> **WHAT IS NEEDED**
Copy each entry below exactly as it appears.

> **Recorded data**
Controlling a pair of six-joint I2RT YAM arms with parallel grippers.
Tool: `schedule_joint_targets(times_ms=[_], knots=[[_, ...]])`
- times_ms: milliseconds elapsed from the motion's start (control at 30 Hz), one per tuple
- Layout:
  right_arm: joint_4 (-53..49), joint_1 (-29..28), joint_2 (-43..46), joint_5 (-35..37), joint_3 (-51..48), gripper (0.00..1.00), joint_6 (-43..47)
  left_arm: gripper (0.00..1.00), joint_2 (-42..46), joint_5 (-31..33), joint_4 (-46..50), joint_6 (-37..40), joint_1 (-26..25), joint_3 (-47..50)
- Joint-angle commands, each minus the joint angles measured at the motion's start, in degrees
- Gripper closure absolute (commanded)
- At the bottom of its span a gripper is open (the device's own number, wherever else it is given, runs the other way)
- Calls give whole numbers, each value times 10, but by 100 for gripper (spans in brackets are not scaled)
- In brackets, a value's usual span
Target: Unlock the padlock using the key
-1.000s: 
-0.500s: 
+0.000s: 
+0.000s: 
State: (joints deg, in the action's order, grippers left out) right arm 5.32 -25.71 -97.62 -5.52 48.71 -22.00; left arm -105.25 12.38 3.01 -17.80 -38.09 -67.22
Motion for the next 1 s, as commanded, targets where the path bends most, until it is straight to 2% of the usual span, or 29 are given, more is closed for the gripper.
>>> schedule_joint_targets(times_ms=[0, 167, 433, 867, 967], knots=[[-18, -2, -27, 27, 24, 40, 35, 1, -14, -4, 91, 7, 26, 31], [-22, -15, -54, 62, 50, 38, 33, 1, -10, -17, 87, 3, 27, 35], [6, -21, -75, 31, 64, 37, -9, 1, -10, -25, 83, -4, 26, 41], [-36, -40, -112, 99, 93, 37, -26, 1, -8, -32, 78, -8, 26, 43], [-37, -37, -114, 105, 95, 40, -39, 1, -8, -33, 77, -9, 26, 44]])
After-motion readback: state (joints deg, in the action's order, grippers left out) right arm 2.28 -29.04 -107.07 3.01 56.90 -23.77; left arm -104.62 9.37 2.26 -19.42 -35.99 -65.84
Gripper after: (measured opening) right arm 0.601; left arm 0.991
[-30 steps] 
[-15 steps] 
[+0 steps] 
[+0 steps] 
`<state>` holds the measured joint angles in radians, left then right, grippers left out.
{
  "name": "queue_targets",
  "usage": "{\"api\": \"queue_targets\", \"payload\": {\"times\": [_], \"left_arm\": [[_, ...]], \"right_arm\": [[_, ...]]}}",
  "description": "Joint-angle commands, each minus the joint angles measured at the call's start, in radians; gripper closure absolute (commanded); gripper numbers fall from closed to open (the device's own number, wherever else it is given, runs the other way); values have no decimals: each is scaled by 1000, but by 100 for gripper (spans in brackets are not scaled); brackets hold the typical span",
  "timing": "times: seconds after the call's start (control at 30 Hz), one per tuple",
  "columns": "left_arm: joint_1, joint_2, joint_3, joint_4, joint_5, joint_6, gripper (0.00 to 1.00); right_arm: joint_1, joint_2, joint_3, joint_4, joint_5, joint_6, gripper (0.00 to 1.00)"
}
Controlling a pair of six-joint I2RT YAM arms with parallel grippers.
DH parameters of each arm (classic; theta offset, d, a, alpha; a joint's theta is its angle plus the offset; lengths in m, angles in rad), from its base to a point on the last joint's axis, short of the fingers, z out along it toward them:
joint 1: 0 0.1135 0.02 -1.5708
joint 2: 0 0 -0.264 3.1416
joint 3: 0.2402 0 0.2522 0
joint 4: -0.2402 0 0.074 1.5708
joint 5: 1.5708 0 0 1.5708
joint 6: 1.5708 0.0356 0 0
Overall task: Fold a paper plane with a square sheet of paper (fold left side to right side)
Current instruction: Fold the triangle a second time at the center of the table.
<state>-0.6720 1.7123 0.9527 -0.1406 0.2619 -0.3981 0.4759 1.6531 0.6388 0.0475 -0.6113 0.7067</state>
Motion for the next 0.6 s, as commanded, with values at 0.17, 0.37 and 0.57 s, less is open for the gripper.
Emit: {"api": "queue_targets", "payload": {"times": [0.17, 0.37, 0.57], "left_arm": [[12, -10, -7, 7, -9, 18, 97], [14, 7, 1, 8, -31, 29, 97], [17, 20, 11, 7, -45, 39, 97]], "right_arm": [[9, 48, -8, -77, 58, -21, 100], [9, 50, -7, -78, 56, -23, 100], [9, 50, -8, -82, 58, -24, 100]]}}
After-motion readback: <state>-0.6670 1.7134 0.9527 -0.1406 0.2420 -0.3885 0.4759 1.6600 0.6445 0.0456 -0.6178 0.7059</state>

> **RESULT**
Controlling a pair of six-joint I2RT YAM arms with parallel grippers.
Tool: `schedule_joint_targets(times_ms=[_], knots=[[_, ...]])`
- times_ms: milliseconds elapsed from the motion's start (control at 30 Hz), one per tuple
- Layout:
  right_arm: joint_4 (-53..49), joint_1 (-29..28), joint_2 (-43..46), joint_5 (-35..37), joint_3 (-51..48), gripper (0.00..1.00), joint_6 (-43..47)
  left_arm: gripper (0.00..1.00), joint_2 (-42..46), joint_5 (-31..33), joint_4 (-46..50), joint_6 (-37..40), joint_1 (-26..25), joint_3 (-47..50)
- Joint-angle commands, each minus the joint angles measured at the motion's start, in degrees
- Gripper closure absolute (commanded)
- At the bottom of its span a gripper is open (the device's own number, wherever else it is given, runs the other way)
- Calls give whole numbers, each value times 10, but by 100 for gripper (spans in brackets are not scaled)
- In brackets, a value's usual span
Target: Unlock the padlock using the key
-1.000s: 
-0.500s: 
+0.000s: 
+0.000s: 
State: (joints deg, in the action's order, grippers left out) right arm 5.32 -25.71 -97.62 -5.52 48.71 -22.00; left arm -105.25 12.38 3.01 -17.80 -38.09 -67.22
Motion for the next 1 s, as commanded, targets where the path bends most, until it is straight to 2% of the usual span, or 29 are given, more is closed for the gripper.
>>> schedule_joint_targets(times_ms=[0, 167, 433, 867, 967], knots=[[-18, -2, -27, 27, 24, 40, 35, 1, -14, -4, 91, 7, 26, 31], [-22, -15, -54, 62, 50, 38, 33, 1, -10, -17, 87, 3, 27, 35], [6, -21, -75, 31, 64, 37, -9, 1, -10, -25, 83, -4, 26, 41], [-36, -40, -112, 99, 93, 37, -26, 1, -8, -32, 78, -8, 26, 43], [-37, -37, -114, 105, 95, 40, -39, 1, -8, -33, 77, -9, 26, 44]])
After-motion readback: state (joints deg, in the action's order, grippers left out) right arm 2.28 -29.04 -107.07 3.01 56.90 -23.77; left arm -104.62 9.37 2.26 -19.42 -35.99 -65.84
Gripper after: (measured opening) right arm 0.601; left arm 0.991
[-30 steps] 
[-15 steps] 
[+0 steps] 
[+0 steps] 
`<state>` holds the measured joint angles in radians, left then right, grippers left out.
{
  "name": "queue_targets",
  "usage": "{\"api\": \"queue_targets\", \"payload\": {\"times\": [_], \"left_arm\": [[_, ...]], \"right_arm\": [[_, ...]]}}",
  "description": "Joint-angle commands, each minus the joint angles measured at the call's start, in radians; gripper closure absolute (commanded); gripper numbers fall from closed to open (the device's own number, wherever else it is given, runs the other way); values have no decimals: each is scaled by 1000, but by 100 for gripper (spans in brackets are not scaled); brackets hold the typical span",
  "timing": "times: seconds after the call's start (control at 30 Hz), one per tuple",
  "columns": "left_arm: joint_1, joint_2, joint_3, joint_4, joint_5, joint_6, gripper (0.00 to 1.00); right_arm: joint_1, joint_2, joint_3, joint_4, joint_5, joint_6, gripper (0.00 to 1.00)"
}
Controlling a pair of six-joint I2RT YAM arms with parallel grippers.
DH parameters of each arm (classic; theta offset, d, a, alpha; a joint's theta is its angle plus the offset; lengths in m, angles in rad), from its base to a point on the last joint's axis, short of the fingers, z out along it toward them:
joint 1: 0 0.1135 0.02 -1.5708
joint 2: 0 0 -0.264 3.1416
joint 3: 0.2402 0 0.2522 0
joint 4: -0.2402 0 0.074 1.5708
joint 5: 1.5708 0 0 1.5708
joint 6: 1.5708 0.0356 0 0
Overall task: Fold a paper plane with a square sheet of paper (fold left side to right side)
Current instruction: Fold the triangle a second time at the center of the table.
<state>-0.6720 1.7123 0.9527 -0.1406 0.2619 -0.3981 0.4759 1.6531 0.6388 0.0475 -0.6113 0.7067</state>
Motion for the next 0.6 s, as commanded, with values at 0.17, 0.37 and 0.57 s, less is open for the gripper.
Emit: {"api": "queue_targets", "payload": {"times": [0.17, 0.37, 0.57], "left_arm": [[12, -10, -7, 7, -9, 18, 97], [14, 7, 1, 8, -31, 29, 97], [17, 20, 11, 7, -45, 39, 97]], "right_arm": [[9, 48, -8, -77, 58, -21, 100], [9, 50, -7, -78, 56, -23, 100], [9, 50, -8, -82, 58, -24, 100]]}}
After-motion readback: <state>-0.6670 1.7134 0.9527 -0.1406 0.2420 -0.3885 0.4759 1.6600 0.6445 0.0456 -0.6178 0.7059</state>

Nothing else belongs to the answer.